I see two ways to fix this:
1) Revert c293b7c7f43a on branch-2.5.
2) Backport this patch to branch-2.5.
Given that the flushing logic was so contorted I'd prefer to backport
this patch to branch-2.5, if I don't hear any objections.
Thanks,
Daniele
On 06/07/2016 15:48, "Daniele Di Proietto" <diproiettod at vmware.com> wrote:
>I applied this to master, thanks
>
>
>
>On 27/06/2016 06:28, "Ilya Maximets" <i.maximets at samsung.com> wrote:
>
>>Current implementarion of TX packet's queueing is broken in several ways:
>>
>> * TX queue flushing implemented on receive assumes that all
>> core_id-s are sequential and starts from zero.
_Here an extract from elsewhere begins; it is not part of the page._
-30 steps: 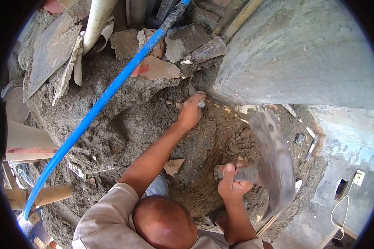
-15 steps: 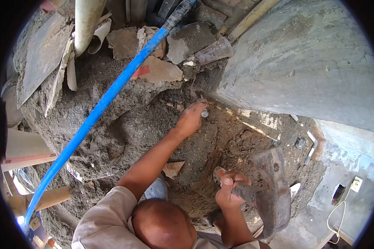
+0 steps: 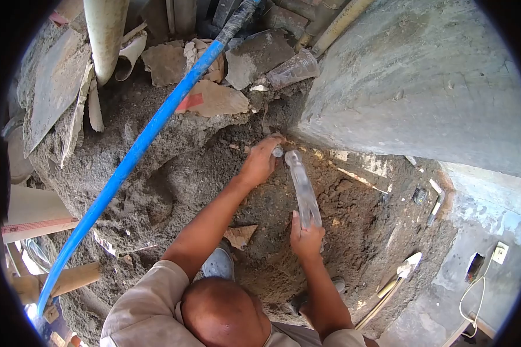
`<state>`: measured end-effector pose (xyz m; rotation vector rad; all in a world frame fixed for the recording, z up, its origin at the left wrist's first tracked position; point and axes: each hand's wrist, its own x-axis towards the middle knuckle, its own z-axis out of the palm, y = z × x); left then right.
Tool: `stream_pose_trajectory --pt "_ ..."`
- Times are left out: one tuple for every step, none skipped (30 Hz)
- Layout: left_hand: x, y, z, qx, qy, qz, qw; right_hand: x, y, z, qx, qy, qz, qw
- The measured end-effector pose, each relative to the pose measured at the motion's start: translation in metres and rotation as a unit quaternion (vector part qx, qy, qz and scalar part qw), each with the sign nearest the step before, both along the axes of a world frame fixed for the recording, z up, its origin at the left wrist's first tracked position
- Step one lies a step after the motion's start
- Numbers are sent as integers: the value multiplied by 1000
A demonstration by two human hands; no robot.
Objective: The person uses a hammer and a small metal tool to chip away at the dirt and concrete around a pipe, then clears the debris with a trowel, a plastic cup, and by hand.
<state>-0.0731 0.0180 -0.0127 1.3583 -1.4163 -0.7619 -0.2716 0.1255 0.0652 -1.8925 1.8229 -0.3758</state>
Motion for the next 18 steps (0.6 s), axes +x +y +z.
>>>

This may lead
>> to situation when packets will stuck in queue forever and,
>> also, this influences on latency.
>>
>> * For a long time flushing logic depends on uninitialized
>> 'txq_needs_locking', because it usually calculated after
>> 'netdev_dpdk_alloc_txq' but used inside of this function
>> for initialization of 'flush_tx'.
>>
>>Testing shows no performance difference with and without queueing.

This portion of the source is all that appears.